Content starts

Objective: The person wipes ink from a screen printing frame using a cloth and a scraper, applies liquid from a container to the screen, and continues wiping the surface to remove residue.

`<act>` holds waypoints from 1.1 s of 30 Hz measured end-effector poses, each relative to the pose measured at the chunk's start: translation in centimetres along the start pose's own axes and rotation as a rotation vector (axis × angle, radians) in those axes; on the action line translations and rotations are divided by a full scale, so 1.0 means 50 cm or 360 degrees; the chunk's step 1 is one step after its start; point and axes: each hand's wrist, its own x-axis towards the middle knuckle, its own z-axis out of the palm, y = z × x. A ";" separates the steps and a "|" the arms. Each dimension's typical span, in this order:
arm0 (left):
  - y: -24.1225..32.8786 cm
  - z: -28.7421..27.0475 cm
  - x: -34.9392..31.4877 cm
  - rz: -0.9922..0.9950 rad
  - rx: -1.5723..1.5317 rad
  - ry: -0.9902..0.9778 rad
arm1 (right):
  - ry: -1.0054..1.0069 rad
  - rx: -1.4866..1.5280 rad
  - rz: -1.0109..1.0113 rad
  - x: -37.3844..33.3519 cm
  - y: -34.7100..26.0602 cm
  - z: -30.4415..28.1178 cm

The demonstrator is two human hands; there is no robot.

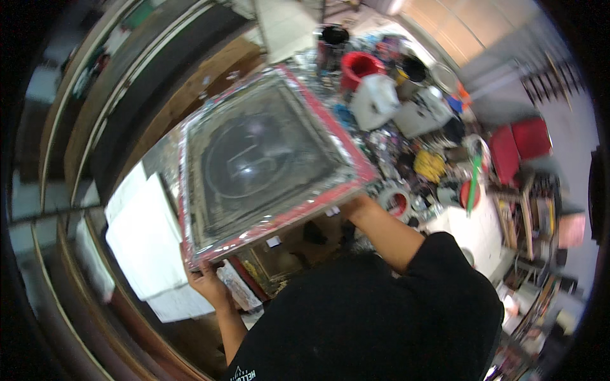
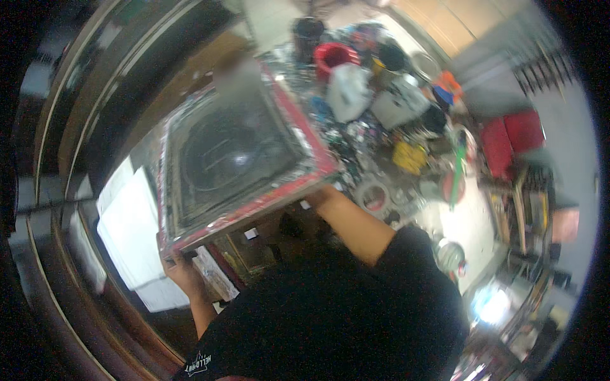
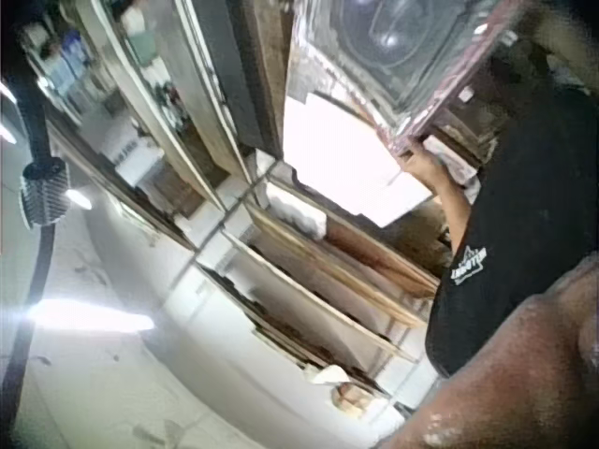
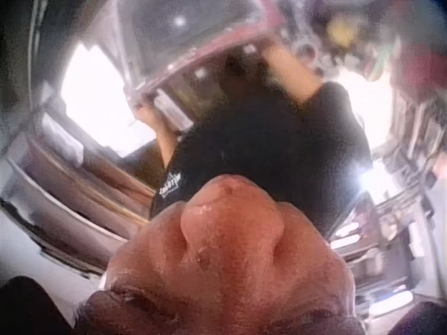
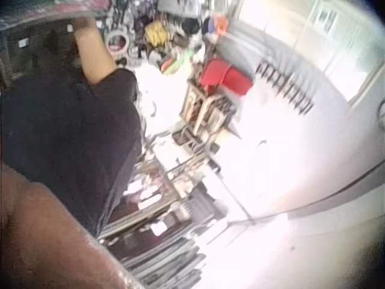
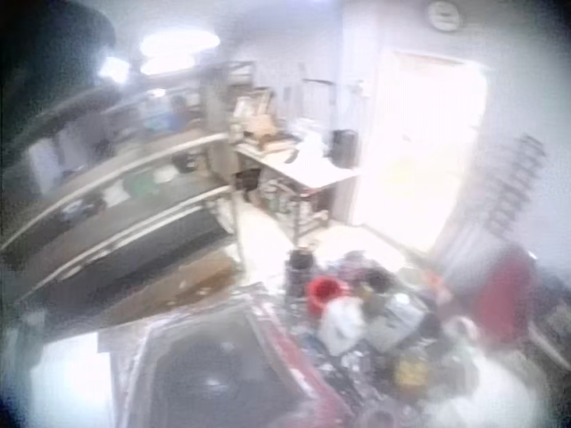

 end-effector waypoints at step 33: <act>-0.183 0.001 -0.084 -0.0942 -0.0391 0.0229 | 0.0403 -0.0236 -0.0517 -0.449 -0.537 -0.127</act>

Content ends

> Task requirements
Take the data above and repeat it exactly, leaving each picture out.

> Answer space
Objective: The person wipes ink from a screen printing frame using a cloth and a scraper, applies liquid from a container to the screen, and continues wiping the surface to remove residue.

`<act>` holds waypoints from 1.1 s of 30 Hz measured end-effector poses, each relative to the pose measured at the chunk's start: translation in centimetres along the start pose's own axes and rotation as a rotation vector (axis × angle, radians) in those axes; on the action line translations and rotations are divided by a full scale, so 1.0 means 50 cm or 360 degrees; the chunk's step 1 is one step after its start; point and axes: each hand's wrist, its own x-axis towards the middle knuckle, its own z-axis out of the palm, y = z × x. A ";" separates the steps and a "|" the arms. Each dimension's typical span, in this order:
arm0 (left):
  - y: -24.1225..32.8786 cm
  - z: -28.7421..27.0475 cm
  - x: -34.9392..31.4877 cm
  - rz: -0.9922..0.9950 rad
  - rx: -1.5723..1.5317 rad
  - ry: -0.9902..0.9778 rad
arm1 (right):
  - ry: -1.0054..1.0069 rad
  - rx: -1.4866..1.5280 rad
  - rz: -1.0109..1.0113 rad
  - x: -37.3844..33.3519 cm
  - y: -34.7100..26.0602 cm
  - z: -30.4415..28.1178 cm

The demonstrator is two human hands; there is no robot.


 end-effector waypoints at step 33: <act>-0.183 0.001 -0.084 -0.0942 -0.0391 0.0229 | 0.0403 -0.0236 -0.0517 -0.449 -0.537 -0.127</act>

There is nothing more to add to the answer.